● Required action: Look for the word "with" in the data below, and copy every line that holds it.

[Stored data entries]

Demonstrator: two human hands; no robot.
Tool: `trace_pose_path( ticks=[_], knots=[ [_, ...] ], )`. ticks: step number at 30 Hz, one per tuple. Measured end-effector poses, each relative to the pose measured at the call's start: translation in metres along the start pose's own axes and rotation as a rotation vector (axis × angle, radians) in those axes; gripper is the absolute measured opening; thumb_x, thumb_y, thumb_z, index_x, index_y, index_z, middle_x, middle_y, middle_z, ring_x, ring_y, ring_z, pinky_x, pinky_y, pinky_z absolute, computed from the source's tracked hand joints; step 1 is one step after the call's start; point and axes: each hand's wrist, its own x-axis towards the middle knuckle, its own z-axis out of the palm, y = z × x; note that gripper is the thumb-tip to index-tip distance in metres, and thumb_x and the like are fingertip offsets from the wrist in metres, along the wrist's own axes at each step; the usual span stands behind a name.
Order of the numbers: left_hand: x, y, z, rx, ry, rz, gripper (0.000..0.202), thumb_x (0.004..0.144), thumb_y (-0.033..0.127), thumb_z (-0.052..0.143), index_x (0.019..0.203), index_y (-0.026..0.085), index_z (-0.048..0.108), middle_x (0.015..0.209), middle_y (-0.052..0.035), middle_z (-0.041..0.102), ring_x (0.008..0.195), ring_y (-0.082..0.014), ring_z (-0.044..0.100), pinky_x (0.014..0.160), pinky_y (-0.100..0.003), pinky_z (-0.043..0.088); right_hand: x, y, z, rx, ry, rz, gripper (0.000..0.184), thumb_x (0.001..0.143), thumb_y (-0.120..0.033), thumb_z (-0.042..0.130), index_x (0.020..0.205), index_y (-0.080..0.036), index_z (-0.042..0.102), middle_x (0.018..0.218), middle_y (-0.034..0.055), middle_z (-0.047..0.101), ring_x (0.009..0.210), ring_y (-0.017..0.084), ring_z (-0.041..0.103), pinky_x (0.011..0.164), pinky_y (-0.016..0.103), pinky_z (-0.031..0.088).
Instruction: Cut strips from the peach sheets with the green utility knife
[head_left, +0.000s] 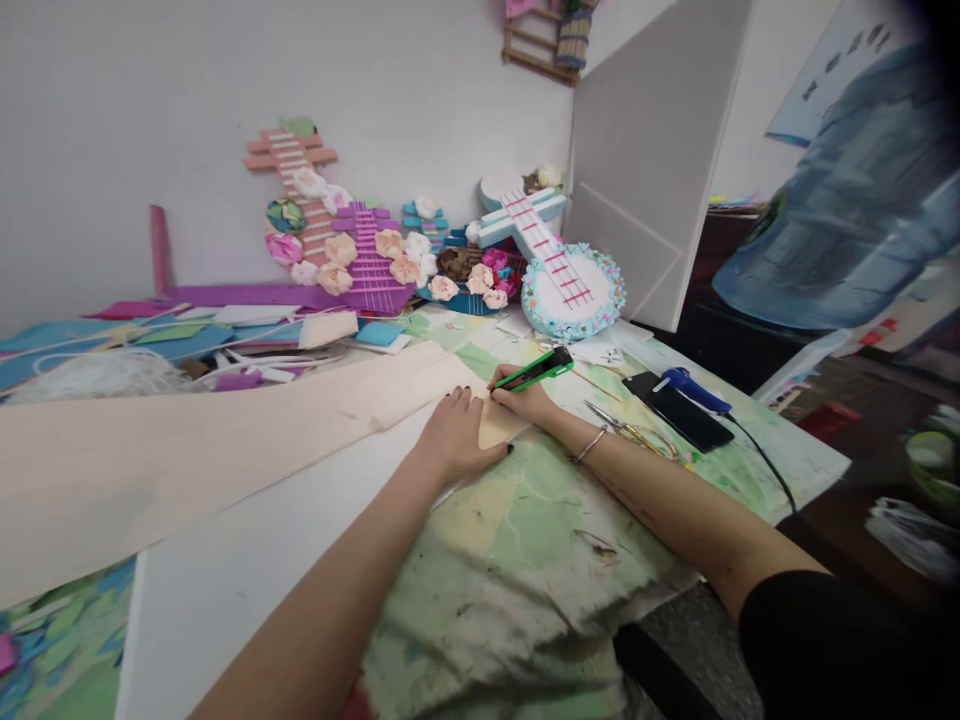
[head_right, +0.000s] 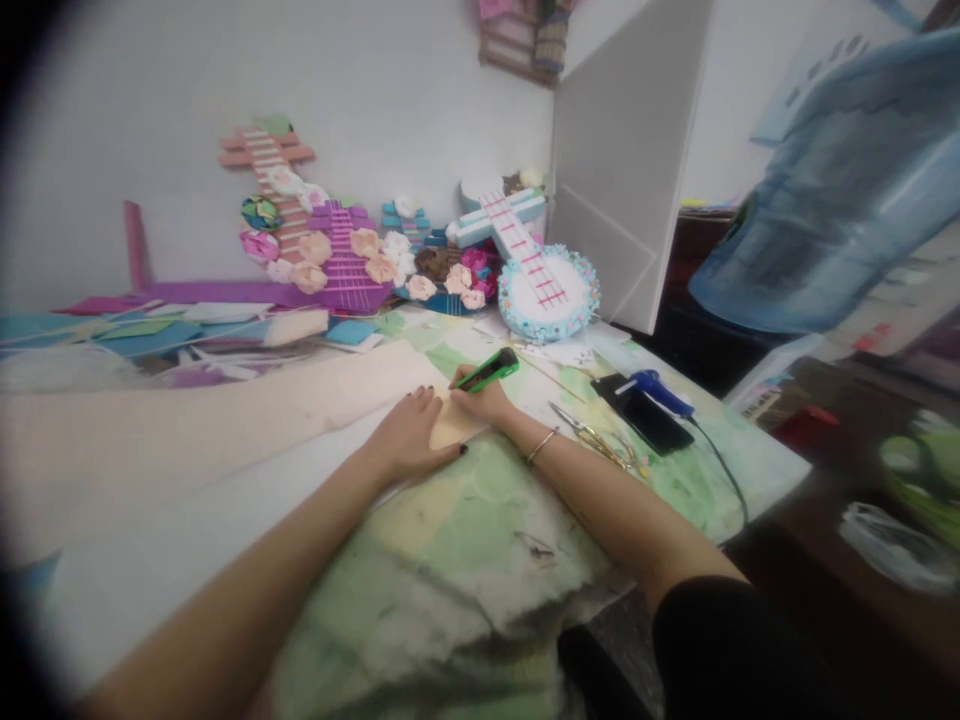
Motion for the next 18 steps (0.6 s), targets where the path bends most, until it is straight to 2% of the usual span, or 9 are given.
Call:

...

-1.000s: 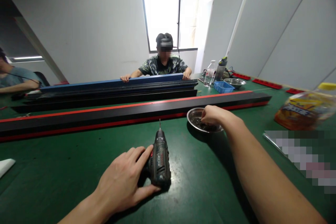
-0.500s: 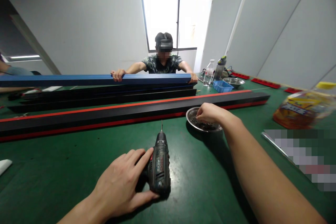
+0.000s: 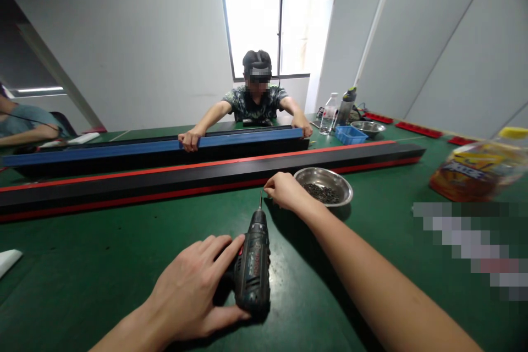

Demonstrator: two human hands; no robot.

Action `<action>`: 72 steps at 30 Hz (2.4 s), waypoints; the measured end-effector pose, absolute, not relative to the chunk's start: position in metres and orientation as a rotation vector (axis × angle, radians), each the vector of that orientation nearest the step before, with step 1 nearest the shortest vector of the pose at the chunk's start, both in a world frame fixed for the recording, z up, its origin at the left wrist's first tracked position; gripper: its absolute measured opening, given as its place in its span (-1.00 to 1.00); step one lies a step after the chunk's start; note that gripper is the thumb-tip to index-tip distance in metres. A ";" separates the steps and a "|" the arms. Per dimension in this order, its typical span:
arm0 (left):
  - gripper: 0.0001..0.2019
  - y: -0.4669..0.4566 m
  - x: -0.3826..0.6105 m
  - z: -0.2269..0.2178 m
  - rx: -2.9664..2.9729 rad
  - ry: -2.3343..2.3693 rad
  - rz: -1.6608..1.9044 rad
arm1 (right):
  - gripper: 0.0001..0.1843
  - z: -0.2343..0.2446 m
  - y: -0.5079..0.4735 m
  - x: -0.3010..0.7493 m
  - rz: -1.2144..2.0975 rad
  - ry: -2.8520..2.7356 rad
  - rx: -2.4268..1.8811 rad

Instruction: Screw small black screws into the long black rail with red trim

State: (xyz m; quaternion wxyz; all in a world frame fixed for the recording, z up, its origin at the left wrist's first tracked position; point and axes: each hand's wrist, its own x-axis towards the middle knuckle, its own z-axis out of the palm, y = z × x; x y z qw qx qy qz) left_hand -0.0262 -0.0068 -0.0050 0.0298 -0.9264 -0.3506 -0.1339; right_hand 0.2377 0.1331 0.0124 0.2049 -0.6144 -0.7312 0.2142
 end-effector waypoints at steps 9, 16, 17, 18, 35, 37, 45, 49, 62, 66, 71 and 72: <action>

● Solution below:
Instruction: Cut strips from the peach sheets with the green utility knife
Action `<action>`: 72 steps at 30 Hz (2.4 s), waypoints; the measured end-effector pose, absolute, not relative to the chunk's start: position in metres and orientation as a rotation vector (axis × angle, radians), each the vector of that orientation nearest the step before, with step 1 nearest the shortest vector of the pose at the chunk's start, both in a world frame fixed for the recording, z up, its origin at the left wrist's first tracked position; gripper: its absolute measured opening, given as its place in its span (-1.00 to 1.00); step one lies a step after the chunk's start; note that gripper is the thumb-tip to index-tip distance in metres. A ";" separates the steps and a "|" the arms. Per dimension in this order, its typical span:
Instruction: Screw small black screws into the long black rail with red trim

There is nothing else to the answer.